The next time you come down with a case of the munchies, consider calling on Dr. David Kessler.
He and Altschul recently made a take-out run to some of America's most popular dining spots - the ones whose ads promise total tastebud-overload, like Chili's, Friday's, and Applebee's.
We brought back loads of goodies, but Dr. Kessler provided the real food for thought.
"The fat, the sugar and salt have been layered and loaded into this food," he said. "If I just gave you a package of sugar and say, 'Go have a good time' - "
"I'd pass," said Altschul.
"That's not going to do it for you, right? But when you think about it, I mean, what is this? It's the multi-sensory experience. It's the roller coaster in the mouth."
In the brain, too, in the so-called "hedonic hot spots" - regions that respond to hedonistic behavior, whether it's taking recreational drugs or eating food with complex flavors.
"Do you look at food as if it were a drug?" Altschul asked.
"It affects the same circuits in the brain," Dr. Kessler said. "It affects the learning memory, motivational, habits, circuits. It activates those circuits. Difference is, food we need to live. We need food to survive."
Dr. Kessler's recent book, "The End of Overeating" (Rodale), is the latest salvo in a career-long crusade to improve public health.
You may remember him from his years as commissioner of the Food and Drug Administration, when he waged war on big tobacco.
Now, Dr. Kessler's gunning for what he believes to be another culprit. You might call it an "axis of evil ingredients": fat, sugar and salt, which Dr. Kessler says stimulates you to eat more.
"So even though we're talking, right? You really have your attention focused on those buffalo wings," he said.
"It's true, this has to be one of the more difficult interviews I've done," Altshcul said. "I love wings. Isn't that terrible?"
"Right, and so it shows you how your brain works," he said.

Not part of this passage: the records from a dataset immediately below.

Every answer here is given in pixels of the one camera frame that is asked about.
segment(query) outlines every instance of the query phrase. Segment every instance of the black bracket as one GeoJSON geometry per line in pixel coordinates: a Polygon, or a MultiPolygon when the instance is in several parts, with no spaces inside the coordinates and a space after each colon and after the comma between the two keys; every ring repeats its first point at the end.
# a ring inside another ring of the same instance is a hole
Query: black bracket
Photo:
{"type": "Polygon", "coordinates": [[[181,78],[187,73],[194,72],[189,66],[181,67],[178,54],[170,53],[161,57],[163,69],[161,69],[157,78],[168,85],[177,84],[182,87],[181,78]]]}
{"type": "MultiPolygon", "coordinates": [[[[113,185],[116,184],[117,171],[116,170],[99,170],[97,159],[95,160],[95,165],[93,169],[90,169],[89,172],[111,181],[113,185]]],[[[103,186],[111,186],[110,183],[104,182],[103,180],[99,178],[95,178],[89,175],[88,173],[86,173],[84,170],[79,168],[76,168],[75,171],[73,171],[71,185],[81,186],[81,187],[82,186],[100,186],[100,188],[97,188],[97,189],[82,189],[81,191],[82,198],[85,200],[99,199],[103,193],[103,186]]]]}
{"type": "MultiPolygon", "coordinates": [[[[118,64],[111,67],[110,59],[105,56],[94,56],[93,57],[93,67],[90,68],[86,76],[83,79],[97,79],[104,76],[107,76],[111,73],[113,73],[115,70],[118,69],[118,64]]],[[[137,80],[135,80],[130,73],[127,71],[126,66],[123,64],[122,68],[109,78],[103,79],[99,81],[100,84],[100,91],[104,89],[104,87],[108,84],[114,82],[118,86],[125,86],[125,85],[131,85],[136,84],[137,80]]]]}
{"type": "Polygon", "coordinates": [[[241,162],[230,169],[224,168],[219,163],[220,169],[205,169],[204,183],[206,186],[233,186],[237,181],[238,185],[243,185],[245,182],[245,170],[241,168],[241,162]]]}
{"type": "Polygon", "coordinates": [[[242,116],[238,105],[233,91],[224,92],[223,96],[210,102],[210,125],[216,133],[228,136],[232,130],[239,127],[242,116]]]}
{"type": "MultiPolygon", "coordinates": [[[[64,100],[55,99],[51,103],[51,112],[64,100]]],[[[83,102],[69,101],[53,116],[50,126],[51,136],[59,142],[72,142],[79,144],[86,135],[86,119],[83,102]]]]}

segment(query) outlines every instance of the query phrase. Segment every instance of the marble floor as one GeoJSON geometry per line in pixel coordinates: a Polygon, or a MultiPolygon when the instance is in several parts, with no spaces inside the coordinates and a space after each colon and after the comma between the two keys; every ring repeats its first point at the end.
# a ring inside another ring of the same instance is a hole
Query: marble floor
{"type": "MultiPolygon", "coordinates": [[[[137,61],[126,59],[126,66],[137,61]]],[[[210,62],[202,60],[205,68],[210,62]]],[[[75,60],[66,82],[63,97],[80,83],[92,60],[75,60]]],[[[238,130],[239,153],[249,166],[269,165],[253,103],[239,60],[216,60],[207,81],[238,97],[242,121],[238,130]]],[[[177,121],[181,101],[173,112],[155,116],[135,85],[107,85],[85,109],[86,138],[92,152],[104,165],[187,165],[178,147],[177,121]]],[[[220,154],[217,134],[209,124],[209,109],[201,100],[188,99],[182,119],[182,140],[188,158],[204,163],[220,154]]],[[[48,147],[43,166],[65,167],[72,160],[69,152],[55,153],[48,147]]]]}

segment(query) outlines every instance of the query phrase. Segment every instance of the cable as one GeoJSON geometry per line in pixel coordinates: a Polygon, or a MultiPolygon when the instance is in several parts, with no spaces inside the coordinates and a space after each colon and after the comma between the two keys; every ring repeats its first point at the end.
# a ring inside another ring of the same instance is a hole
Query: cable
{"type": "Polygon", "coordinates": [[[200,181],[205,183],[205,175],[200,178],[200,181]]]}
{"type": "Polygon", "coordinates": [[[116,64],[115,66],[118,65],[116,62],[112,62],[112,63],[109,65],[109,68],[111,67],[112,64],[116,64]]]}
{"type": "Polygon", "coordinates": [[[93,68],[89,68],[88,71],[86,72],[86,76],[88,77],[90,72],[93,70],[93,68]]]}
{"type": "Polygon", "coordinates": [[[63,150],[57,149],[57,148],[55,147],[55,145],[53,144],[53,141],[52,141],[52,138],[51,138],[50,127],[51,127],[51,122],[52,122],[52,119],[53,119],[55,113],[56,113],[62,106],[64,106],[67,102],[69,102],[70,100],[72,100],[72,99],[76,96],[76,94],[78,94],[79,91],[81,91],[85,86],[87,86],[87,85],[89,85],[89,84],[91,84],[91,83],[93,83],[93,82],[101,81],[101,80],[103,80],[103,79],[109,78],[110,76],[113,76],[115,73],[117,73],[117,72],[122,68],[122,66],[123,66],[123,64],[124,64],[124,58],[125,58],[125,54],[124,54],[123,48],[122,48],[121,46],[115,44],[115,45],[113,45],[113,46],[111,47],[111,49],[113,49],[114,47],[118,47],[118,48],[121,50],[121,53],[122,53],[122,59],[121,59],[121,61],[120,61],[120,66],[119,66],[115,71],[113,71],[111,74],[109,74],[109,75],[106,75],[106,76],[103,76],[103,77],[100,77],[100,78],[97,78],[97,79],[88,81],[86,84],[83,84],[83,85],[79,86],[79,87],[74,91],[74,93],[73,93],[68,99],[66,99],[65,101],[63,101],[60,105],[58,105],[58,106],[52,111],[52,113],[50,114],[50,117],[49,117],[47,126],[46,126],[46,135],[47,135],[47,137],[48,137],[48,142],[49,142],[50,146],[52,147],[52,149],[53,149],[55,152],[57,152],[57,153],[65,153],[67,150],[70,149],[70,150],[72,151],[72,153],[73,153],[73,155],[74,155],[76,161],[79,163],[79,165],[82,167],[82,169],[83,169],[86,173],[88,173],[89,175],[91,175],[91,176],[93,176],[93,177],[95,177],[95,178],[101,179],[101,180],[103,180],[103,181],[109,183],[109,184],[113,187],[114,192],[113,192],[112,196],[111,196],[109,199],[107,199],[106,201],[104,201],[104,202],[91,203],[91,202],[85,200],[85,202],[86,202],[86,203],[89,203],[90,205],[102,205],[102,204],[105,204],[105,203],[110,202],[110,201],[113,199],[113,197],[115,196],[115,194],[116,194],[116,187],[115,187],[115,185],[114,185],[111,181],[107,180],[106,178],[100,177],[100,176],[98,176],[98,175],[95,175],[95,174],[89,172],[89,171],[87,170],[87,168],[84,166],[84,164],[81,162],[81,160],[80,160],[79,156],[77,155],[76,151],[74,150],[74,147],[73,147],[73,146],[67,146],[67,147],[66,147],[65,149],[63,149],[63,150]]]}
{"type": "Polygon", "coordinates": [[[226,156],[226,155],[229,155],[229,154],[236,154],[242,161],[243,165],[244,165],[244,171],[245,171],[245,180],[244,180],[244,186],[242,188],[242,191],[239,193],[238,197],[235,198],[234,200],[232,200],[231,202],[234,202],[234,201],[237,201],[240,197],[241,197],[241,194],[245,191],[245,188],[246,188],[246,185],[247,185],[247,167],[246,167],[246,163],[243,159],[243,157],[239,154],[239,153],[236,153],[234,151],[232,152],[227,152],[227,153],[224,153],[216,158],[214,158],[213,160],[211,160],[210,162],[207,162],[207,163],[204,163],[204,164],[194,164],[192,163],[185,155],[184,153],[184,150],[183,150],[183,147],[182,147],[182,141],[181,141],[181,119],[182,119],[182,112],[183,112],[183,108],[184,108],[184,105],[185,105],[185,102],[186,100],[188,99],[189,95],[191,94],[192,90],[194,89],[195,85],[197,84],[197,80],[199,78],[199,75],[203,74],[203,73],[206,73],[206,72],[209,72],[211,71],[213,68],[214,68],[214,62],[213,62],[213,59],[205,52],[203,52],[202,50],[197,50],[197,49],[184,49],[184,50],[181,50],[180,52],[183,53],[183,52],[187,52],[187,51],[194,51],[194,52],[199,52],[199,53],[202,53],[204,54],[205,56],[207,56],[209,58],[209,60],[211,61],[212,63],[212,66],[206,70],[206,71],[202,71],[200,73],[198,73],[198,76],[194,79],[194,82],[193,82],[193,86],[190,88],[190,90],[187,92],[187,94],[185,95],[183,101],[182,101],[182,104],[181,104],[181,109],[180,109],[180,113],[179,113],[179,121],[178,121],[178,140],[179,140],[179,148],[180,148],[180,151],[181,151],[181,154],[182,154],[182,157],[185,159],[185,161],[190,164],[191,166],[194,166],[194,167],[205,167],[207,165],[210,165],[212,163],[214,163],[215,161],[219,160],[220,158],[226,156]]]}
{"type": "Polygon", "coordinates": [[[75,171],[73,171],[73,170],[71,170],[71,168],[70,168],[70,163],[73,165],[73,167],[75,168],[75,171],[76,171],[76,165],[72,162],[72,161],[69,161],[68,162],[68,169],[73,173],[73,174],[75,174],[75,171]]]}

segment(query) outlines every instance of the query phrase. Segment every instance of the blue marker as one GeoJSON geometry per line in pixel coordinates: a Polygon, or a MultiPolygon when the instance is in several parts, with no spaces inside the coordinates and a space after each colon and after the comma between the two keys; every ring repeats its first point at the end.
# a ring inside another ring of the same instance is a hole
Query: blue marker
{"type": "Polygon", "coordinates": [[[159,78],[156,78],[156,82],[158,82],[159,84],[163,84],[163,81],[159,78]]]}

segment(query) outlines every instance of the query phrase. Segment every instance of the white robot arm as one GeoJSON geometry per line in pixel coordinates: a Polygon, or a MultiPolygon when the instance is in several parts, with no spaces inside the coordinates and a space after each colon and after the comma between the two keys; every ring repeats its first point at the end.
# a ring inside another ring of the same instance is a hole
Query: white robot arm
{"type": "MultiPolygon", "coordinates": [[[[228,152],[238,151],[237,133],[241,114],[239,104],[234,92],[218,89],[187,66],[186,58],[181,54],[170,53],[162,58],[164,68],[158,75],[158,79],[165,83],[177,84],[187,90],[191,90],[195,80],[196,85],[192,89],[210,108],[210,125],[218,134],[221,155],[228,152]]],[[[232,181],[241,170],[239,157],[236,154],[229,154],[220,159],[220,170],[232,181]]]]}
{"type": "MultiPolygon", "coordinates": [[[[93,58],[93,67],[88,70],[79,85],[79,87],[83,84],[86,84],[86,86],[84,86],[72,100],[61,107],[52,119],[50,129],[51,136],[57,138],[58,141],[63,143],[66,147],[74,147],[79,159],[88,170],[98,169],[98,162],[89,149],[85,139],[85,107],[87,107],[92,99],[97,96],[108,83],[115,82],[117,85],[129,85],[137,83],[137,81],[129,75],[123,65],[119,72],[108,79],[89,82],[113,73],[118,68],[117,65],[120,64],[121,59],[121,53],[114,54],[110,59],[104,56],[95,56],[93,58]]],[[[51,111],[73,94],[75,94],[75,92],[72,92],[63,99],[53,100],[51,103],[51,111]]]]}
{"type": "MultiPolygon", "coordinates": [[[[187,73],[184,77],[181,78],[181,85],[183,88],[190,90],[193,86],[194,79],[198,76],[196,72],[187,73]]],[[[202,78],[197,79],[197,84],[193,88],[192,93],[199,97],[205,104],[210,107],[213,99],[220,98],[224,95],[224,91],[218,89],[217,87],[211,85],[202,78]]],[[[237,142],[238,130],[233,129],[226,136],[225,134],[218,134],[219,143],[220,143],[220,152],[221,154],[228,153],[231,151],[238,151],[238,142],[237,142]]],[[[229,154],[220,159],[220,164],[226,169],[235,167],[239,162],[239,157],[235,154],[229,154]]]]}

But is it fair to demonize the food industry for selling us treats we're more than eager to eat?
After all, restaurant owners say they're simply in the business of giving customers what they want.
"If we're not responding to customers we won't be in business very long," said Michael Gibbons, chairman of the National Restaurant Association - and a restaurant owner himself. "So if we see the trend towards more nutrition, more nutrition information, more options, more alternatives on the menu, that's where we're going."
Gibbons points out that Americans now get one-quarter of all meals from restaurants - and that healthy choices are becoming more prominent on menus.
But a look at nutrition guides from a few popular chains shows that high-fat, high-salt offerings still rule the day.
"A lot of people will say, 'Why isn't willpower enough? What wrong with good old willpower?'" asked Altschul.
"Once your brain is activated, if you just try to fight it you're going to end up wanting it more," Dr. Kessler said.
But to the restaurant association's Michael Gibbons, when it comes to avoiding temptation, common sense is the best prescription.
"I don't like to think of us as being helpless to resist," Gibbons said. "I mean, again, I'm not a scientist, I'm not a doctor, but I believe I can make my own choices. I think I'm independent and I have the ability to reason and make choices that I think are wise."
So as Americans continue to get more and more meals from restaurants, the question of mind-over-mozzarella sticks will grow ever-larger - and if we're not careful, so will our waistlines.